One of our readers (we’ll call him “D” – he bought “the book” and even kicked in a few bucks to help support the blog :)) says:
“I live in Tokyo, and come from NZ, Canterbury University in Christchurch is my university.
I’ve got friends both here and in Christchurch who have lost their houses and friends of friends who have lost loved ones. As you know NZ is heading into winter and Japan is in deep trouble.
The govt here has asked for 33,000 prefab houses. you probably don’t know this but there are still people living in prefab housing from both the Kobe Earthquake 1996, and the Nigata Earthquake 2004.
Japan’s summers are very hot and humid and winters are frigid – from what I’ve learnt container housing is going to be better in every possible way for these people up north.
An issue is that insurance for natural disasters in Japan is prohibitively expensive and less than 5 % of the buildings destroyed will have any type of insurance – 400,000 people without shelter and most with out the financial means to rebuild –
I have a friend checking with the prefab association here to get an understanding on the specifications and requirements and am researching myself what is needed.
Permanent structures have very tough earthquake laws and regulations and a normal shipping container does not qualify structurally, I have a japanese architect who has redesigned the basic shipping container to make it qualify to meet the regs, he has a chinese company using higher grade and thicker steel in the outside frame. he has a couple of places in Tokyo.
Prefabs do not have these strict requirements and I think (research needed) that containers will work well.
Do you have any ideas ?
First, thank you for your support. But let me point out that you don’t have to donate to ask for help. Ever. At least not here.
Funny you should ask…
My design teams are currently working with two different aid foundations as I type this, developing “modular” housing from ISBU stock, for export to Japan and NZ, as a direct result of the earthquakes.
I DID know about the prefabs pre-exisiting in Japan.
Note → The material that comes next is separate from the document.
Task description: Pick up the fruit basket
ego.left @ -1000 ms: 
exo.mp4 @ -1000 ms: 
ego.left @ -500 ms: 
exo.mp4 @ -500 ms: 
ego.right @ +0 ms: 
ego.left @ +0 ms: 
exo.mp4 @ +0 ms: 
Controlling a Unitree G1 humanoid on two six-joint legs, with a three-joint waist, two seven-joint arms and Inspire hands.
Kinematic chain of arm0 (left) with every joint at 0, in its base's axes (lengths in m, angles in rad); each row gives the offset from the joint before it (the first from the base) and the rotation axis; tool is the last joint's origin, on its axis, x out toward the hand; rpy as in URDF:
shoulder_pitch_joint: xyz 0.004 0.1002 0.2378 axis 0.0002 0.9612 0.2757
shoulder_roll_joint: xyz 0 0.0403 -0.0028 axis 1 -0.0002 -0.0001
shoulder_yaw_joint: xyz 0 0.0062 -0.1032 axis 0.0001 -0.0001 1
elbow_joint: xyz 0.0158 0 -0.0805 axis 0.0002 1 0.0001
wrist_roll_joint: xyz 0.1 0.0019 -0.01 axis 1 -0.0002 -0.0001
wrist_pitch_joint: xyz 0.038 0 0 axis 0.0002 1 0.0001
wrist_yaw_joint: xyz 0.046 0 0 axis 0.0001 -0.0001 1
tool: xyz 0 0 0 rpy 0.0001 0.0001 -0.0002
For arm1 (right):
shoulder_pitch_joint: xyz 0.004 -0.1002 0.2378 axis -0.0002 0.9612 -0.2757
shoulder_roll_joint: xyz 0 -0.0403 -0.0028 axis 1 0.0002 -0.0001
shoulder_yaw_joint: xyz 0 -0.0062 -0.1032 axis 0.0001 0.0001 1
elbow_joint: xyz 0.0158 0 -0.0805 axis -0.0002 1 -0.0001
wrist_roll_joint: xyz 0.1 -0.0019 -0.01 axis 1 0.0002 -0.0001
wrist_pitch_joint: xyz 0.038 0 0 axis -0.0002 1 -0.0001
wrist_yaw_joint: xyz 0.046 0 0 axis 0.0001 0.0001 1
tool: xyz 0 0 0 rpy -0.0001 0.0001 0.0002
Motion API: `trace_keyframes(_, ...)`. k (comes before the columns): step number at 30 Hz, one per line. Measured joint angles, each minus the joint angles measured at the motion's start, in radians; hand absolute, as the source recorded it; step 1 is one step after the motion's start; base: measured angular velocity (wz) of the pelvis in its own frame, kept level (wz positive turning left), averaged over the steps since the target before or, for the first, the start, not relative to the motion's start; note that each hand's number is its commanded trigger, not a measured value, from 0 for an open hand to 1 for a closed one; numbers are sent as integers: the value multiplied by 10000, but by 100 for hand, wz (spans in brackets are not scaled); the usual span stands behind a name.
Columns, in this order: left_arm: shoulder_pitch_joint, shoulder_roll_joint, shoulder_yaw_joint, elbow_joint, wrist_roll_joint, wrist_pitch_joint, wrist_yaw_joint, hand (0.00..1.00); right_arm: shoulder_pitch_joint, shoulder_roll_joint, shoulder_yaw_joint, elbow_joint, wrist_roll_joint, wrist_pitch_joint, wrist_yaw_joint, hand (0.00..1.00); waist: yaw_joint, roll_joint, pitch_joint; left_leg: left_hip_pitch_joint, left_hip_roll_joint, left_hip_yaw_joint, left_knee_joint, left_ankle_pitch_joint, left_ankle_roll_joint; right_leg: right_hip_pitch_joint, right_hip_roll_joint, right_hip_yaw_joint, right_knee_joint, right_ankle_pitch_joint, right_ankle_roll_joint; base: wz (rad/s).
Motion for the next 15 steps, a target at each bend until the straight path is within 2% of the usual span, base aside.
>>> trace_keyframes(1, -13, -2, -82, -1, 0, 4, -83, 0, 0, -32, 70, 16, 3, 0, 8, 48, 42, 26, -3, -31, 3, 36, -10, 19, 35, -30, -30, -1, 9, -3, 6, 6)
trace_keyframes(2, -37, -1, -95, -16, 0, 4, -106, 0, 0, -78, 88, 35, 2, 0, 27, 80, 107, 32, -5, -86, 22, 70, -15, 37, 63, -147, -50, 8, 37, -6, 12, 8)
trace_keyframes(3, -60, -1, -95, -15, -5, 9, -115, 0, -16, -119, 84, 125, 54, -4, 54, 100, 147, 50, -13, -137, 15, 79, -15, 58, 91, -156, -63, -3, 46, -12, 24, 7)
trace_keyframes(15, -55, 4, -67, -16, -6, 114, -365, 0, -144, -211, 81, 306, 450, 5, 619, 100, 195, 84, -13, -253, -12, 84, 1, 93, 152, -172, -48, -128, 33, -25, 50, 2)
In fact, I’ve been to Japan MANY times. Not only did I live there as a child… I actually lived there as an adult for a few years, back when I still had hair.
I completely agree with you that the ISBU based housing would be a very good solution to Japanese problems in the northern part of the country.
I’ve consulted into a few Japanese ISBU projects and we have (in the past) and are now having the same problems your local architect has, meeting Japanese Earthquake code using standard boxes.
However, we didn’t go the “Design a new box” route;
We added box steel to the rail/frame assemblies to increase rigidity so that boxes on the ground there could be used as build assets.
Our numbers are demonstrating (on paper) that we’re getting closer to a solution that would be applicable in a seismic zone like “The Ring of Fire… and Japan specifically.”
Several of the “pilot boxes” are in earthquake zones in California, albeit they haven’t been tested by anything close to a 9 (on the Richter scale)…
The primary concerns are that just using thicker steel actually increases the odds of stress fractures in a big shake when you assemble these in a “honeycomb” formation to create the kinds of density required.
I know that it sounds odd, but the computer models so far bear it out. We NEED the flex that the boxes will provide, to keep them from becoming shrapnel.
Our belief is that by adding box steel between the rail and frame assemblies, you can cost-effectively create housing solutions using local labor and local materials.
(Editor’s note: The idea is to create a cage inside a cage… “like the roll bars on a truck”. Done “right” – it’s an effective and inexpensive “fix”.)
To that end we’re currently building a prototype to mount on a “shaker table” at a University that we’re negotiating with… to test the theory.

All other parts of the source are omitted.